+++ MATERIAL PROVIDED +++

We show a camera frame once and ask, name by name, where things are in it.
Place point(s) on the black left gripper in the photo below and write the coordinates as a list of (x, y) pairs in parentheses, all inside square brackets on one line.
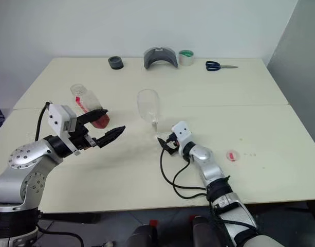
[(81, 137)]

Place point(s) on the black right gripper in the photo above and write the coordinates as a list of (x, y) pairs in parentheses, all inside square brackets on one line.
[(174, 145)]

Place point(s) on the clear plastic bottle red liquid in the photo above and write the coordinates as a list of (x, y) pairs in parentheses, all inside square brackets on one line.
[(86, 99)]

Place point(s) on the clear wine glass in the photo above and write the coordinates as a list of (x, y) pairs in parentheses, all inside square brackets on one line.
[(147, 105)]

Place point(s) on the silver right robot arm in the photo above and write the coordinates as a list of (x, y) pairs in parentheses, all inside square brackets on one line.
[(208, 166)]

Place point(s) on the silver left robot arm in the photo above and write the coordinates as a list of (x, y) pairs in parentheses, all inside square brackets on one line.
[(26, 157)]

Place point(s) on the grey curved plastic holder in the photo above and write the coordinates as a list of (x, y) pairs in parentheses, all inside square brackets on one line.
[(149, 60)]

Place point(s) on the dark rounded shape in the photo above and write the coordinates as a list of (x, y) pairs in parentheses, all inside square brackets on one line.
[(141, 236), (204, 232)]

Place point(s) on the grey partition panel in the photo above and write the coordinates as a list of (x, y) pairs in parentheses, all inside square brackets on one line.
[(298, 64)]

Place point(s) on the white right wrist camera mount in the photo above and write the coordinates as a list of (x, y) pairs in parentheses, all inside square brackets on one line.
[(183, 132)]

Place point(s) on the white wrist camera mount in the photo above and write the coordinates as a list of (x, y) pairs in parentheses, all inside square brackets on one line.
[(183, 132), (55, 118)]

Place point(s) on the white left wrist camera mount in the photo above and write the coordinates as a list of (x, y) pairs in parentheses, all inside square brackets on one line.
[(55, 118)]

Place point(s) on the black table frame bar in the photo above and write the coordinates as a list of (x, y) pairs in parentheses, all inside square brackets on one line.
[(70, 218)]

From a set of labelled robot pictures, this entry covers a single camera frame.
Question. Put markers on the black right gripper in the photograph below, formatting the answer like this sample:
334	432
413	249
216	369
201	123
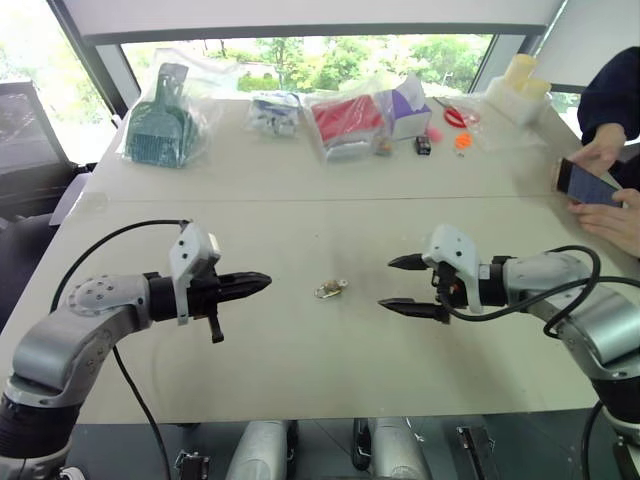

+++

### TASK PROMPT
State how many lines in the entries above include the word "this"; reply with the number alone.

### YOUR SOLUTION
2